I was quite hopeful of a nice stay at the ‘Penta Inverness’. It was a hotel, that for some unknown reason, had never featured on my radar before when looking to stay in Inverness. I suspect this might be due to it being a rebrand of the old Ramada that it used to be.
My trips to Inverness began in 1990 and I have stayed numerous times since over those 25 years. In the past, I have found it to be a difficult place to book. Although there are many hotels, the rates, especially in the holiday season, (which it seems is almost throughout the entire year), often climb to an exceptional peak.
The Penta appeared to offer a competitive price for what their website will suggest, is a modern, little funkier than average accommodation option.
After a 400 mile drive, much of which was through heavy snow, at 6pm, I was ready to relax and get the Champions’ League on the TV. Unfortunately, things began to go wrong even before I arrived. The hotel car park is located off the rear of the building, accessed via Church Street, and then by a very narrow turn off School Lane. The car park has only 4 spaces it transpires – none of which are marked, so if you’re remarkably fortunate enough to find it, enter it and park in it, you might not even be able to stay in it!

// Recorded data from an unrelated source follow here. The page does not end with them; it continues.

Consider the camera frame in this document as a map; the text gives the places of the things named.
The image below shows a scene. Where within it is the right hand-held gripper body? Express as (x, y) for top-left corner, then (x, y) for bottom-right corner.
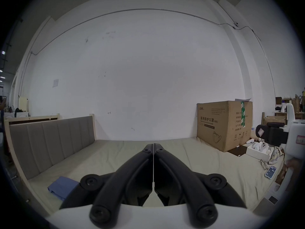
(276, 102), (305, 193)

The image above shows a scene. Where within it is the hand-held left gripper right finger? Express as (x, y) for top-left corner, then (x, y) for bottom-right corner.
(154, 143), (247, 228)

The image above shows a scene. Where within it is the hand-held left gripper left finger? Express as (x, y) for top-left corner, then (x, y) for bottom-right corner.
(60, 143), (153, 229)

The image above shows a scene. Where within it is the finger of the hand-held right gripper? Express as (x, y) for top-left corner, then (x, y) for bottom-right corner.
(256, 122), (289, 148)

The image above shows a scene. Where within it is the person's right hand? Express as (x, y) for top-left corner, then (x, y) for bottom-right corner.
(286, 158), (305, 170)

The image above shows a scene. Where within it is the small open cardboard carton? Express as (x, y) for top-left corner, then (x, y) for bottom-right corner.
(262, 112), (287, 126)

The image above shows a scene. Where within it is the plaid cloth bag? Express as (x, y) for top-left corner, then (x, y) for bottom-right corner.
(267, 146), (285, 165)

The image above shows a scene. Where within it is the white open box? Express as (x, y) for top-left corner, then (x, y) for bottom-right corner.
(246, 141), (275, 162)

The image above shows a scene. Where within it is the bed with beige sheet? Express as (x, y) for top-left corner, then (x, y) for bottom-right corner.
(5, 114), (286, 217)

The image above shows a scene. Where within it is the wooden table with cartons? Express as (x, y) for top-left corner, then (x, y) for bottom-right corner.
(274, 88), (305, 121)

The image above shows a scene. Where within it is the smartphone with pale case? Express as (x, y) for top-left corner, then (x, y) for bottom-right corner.
(264, 165), (278, 180)

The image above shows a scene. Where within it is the dark brown flat card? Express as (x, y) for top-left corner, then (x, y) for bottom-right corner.
(227, 145), (249, 157)

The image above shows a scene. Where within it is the large cardboard carton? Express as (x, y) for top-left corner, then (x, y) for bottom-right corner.
(197, 100), (253, 153)

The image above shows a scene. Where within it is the blue folded garment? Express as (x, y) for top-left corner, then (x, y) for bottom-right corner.
(47, 176), (79, 202)

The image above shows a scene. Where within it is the grey padded headboard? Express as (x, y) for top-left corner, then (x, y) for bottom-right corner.
(9, 116), (96, 180)

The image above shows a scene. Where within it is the bare wooden bed frame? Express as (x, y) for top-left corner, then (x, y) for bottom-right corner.
(4, 113), (60, 125)

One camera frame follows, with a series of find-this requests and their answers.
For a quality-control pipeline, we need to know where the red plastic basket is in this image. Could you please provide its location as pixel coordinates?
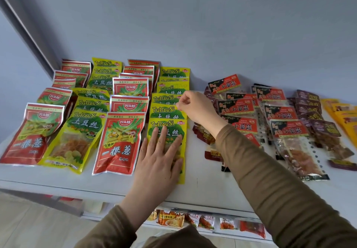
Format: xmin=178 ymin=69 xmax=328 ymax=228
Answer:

Check-in was handled very well by a charming young woman, whose name I didn’t catch. She talked me through the laborious process necessary to log onto the WiFi, during which you were prompted to recall the nickname you had at school. Now I was lucky enough not to be called ‘Fatty carrot top’, as I was neither fat nor ‘carrot topped’ at school, but for those so mentally scarred by your hurtful school days, you might prefer to enter something unrelated?
After about 8 attempts entering the electronic key card into, out of, and into the door, (all the time expecting to have to return to the desk to reprogramme the key), I finally made it into room 119.
To be honest, I wish I hadn’t made it in either. My immediate thought was how it had an uncanny resemblance to the Park Inn, Walsall, which was not a great experience. The laminate floor was a huge and immediate turn-off, as they are ALWAYS dirty! Never have I ever stayed anywhere with a laminate floor, that hasn’t been covered in fluff or dust or hairs of numerous previous guests.
Given my early start, the long drive, my gratitude at arriving at the hotel at all (after the snowy conditions, finding the car park, and managing to get my car in it, and not being in the wrong spot), I wasn’t in any hurry to let a laminate floor put me off staying and getting City on the box.
I recently began packing a torch to take with me on my travels. The torch on my phone has normally served me well, but I want something better equipped for pube spotting. There are few experiences I appreciate less than removing someone else’s pubes from the bottom of my feet, so to identify them prior to taking my tie off, let alone my socks, has become an unfortunate necessity.
Armed with my LED companion, it was immediately apparent that my room had been used to house a mating pair of woolly mammoths, who had clearly been engaged in a prolonged courtship and ensuing passionate intercourse. The long dark hairs were so numerous and obvious, the house keeper must be so visually impaired that Helen Keller could have done a better job.
Really not wanting to have a debate in reception about their policy on allowing mammoth shagging in the rooms, I decided to collect the offending articles with some damp tissue. As unpleasant and unneccessary activity as this was I moved on to testing the WiFi. Well, talk about straws breaking the mammoth’s back? Free it might be, childhood horror memory inducing too perhaps, but functional – NO!
Registering the barest minimum of stats, I decided enough was enough and despite missing the start of the match now becoming a real possibility, I was forced to return to reception and declare, like a disillusioned Dragon, “for all of the above reasons…. I’m out”!
I shared the photos I had taken with the same check in clerk, who was genuinely as disgusted as I was, and assured me there would be no charge for my early departure.
Walking out of an Inverness hotel isn’t a unique experience for me. My stay at The Thistle in July 2013 was also cut short, (not short and curly as it happened), and once again I was homeless and annoyed in Inverness. Not wanting to return to The Glen Mhor, where I stayed in October 2014, I headed to a different hotel, hopeful of a vacant room, that had not previously been occupied by a plethora of alopecic prehistoric mammals, having engaged in a sexual marathon, which was then ‘cleaned’ by the long since deceased, deafblind American author, political activist, and lecturer, Helen Keller.
It almost goes without saying, that so long as I have a hole in my bottom, I shall not be returning to the butt hole that is Penta Inverness. I shall leave it up to you, whether you decide to do the same.
Oh dear. I’ll scratch that one off my travelling list. Hotels need to learn that business travellers will demand good wifi.